There was nothing the matter with his intelligence. Fascinated by
religion
and by history, he majored in American history and literature—an elite major. His father had attended business college, and his mother was a high school graduate, but neither cared much for reading. Still, Penn planned to become an English professor.

In college, he seemed to lack a sense of identity and even a life narrative. He could not describe his relationships with his parents; when asked to describe himself, he could only tell stories, and they mostly didn’t involve him. Interviewers wrote, “He was pleasant, cheerful and extremely boring,” and “He was passive in the way a sponge is passive.” He remained that way as an adult—passive and very dependent. The zest for life that makes our adolescent children want to leave even loving parental homes was not in Peter Penn’s repertoire.

Lewise Gregory described the sophomore Penn as “ponderous and lumbering.” His college life was barren. The literary magazine
The Advocate
didn’t offer him a position on the staff. He did no dating because, he explained, he was “too busy” and had “no car or money.” He didn’t like dances, and had few friends. He did not take part in sports. Like Sam Lovelace he had a high resting pulse rate. His only activity was the Glee Club.

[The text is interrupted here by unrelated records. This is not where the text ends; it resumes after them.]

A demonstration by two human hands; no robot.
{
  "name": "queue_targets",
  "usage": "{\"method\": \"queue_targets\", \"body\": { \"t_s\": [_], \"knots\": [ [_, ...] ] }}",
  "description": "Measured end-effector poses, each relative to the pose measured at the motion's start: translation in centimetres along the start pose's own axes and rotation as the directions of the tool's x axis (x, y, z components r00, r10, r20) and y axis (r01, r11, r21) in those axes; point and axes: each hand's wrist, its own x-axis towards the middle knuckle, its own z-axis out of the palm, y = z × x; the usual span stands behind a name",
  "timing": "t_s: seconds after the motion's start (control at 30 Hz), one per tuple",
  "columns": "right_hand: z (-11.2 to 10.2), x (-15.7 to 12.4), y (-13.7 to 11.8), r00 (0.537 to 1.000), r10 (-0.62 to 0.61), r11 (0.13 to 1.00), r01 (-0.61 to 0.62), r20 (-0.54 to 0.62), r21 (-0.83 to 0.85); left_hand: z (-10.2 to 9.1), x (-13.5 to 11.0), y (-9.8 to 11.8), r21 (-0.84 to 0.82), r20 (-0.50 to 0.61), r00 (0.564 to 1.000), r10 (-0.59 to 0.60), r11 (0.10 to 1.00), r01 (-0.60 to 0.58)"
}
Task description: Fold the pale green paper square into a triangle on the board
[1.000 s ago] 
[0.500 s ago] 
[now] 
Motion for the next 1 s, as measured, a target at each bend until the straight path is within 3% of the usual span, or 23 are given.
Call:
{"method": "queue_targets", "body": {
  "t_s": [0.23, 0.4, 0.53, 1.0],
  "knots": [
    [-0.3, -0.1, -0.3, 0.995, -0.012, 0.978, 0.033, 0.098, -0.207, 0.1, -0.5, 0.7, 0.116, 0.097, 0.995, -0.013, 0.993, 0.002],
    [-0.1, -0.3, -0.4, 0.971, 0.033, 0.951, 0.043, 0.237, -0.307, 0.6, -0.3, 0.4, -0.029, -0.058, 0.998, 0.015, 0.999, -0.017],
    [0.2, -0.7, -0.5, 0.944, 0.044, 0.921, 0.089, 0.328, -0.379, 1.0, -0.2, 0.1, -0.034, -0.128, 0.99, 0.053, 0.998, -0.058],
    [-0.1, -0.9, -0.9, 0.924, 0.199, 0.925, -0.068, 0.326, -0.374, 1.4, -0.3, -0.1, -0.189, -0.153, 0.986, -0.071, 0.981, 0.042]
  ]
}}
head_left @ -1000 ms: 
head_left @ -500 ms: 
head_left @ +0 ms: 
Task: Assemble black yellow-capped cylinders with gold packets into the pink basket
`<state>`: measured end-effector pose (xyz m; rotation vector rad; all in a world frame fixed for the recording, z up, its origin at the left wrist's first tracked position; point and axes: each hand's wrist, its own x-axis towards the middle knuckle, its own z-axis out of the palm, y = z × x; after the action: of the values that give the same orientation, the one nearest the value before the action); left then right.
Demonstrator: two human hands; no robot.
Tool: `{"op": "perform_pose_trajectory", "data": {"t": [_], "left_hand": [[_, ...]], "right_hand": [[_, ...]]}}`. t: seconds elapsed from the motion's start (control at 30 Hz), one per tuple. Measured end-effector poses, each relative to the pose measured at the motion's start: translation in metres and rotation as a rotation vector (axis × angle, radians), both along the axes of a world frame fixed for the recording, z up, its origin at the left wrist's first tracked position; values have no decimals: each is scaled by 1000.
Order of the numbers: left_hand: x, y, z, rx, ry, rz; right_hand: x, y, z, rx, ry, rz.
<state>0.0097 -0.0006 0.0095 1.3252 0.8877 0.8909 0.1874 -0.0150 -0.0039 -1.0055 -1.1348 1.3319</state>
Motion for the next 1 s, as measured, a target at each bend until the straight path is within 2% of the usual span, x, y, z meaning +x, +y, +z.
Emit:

Penn won writing prizes and graduated
magna cum laude;
even so, Harvard’s Graduate School of Arts and Sciences turned him down. He was one of only six Grant men who finished the war as a private, and he returned from World War II with a good conduct medal.

After the war, he returned to his hometown to pursue a Ph.D. in English. At thirty he confessed, “It is so easy to live at home and eat Mother’s cooking.” Like many second-year graduate students, he became a teaching assistant in a freshman basic writing course. The scholarly essays that he submitted to academic journals were not accepted. He wasn’t mentally ill. He never saw a psychiatrist; he took no
mood-altering
drugs. He just remained essentially what he had been in seventh grade—a good and not very imaginative seventh-grader.